In some novels for young adults, the romantic elements feel clunky and artificial. But this winner of the 2020 Beehive Book Award certainly is not one of them. The chemistry between Maddie and Logan is believable (teen awkwardness and all), and it helps to lighten up this complex story of loss and revenge. As they begin to heal old wounds, the two friends find real, healthy connection. Beyond the romance, Carter strikes a careful balance of action and angst. Get ready for a fun, quick-paced thriller with a witty, capable heroine and some dark twists.


Monday, May 4, 2020

Call the Midwife: A Memoir of Birth, Joy, and Hard Times

by Jennifer Worth
Penguin Group USA, 2012. 340 pgs. Biography

 Young Jenny is a trained nurse who unknowingly chooses a convent to complete her midwifery training in the 1950s. In the slums of the East End of London, Jenny trains with the Sisters, delivering babies in all sorts of conditions at all times of day or night. She learns to respect the Sisters and not to judge the poor she serves so quickly. Join in her journey as she meets a colorful cast of women from all walks of life from the warm-hearted nuns, to a young girl caught in prostitution, to a woman who doesn’t speak English and is pregnant with her 24th child.
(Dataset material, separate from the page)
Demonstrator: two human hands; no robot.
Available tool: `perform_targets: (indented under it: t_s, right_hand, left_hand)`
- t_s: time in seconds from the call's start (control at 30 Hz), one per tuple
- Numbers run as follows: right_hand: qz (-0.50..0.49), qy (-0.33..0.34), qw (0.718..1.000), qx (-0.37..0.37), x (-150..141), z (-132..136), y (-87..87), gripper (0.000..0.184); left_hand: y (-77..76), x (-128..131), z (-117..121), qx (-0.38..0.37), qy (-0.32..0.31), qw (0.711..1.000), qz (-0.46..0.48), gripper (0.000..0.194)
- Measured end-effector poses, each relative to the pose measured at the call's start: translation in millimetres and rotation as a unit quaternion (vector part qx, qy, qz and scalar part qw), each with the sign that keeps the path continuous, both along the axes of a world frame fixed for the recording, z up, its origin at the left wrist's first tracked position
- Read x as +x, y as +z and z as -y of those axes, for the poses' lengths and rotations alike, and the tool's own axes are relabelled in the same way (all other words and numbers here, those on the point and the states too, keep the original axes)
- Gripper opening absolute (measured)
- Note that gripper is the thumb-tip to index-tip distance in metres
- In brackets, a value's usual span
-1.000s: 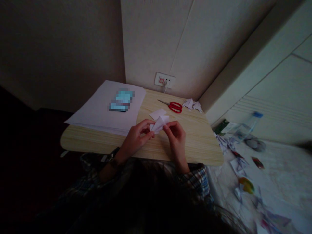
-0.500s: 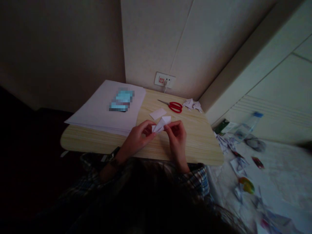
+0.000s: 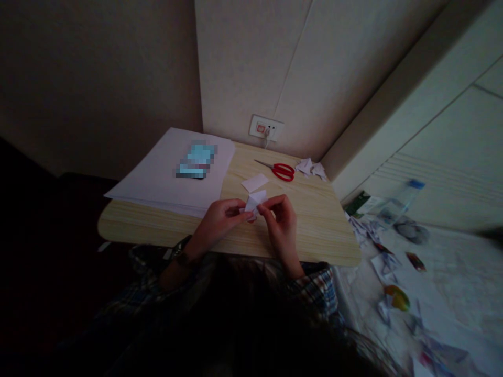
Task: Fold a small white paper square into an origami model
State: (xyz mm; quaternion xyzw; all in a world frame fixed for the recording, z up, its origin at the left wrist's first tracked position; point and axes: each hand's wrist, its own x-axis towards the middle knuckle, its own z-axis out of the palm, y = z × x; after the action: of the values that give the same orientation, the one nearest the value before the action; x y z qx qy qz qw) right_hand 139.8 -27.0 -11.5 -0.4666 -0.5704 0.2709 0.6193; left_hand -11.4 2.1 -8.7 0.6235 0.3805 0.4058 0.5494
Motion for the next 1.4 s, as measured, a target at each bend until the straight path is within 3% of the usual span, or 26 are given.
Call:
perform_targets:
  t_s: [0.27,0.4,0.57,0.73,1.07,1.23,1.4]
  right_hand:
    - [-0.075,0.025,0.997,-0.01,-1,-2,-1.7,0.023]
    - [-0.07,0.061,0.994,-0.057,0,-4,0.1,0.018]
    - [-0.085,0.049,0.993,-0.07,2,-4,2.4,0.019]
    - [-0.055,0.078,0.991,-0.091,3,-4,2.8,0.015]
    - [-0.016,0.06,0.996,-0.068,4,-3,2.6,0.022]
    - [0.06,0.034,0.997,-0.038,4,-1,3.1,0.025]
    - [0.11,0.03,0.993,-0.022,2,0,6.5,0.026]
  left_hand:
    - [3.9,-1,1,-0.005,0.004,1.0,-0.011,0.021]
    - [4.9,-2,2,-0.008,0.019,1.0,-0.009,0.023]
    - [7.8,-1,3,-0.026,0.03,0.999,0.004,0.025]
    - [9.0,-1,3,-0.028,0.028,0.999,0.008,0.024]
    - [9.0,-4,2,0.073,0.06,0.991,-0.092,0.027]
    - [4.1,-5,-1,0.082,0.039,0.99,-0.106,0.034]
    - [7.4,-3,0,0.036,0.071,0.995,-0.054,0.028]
 This biography is also a social history of living conditions during post-war slums of London, especially concerning childbirth. It’s written in a narrative style, with each chapter focusing on a different patient. I listened to it and I enjoyed the narration, so the audiobook gets a thumbs up from me! Anyone interested in medical history, social history, midwifery, post-war England, or the television series Call the Midwife would enjoy this book.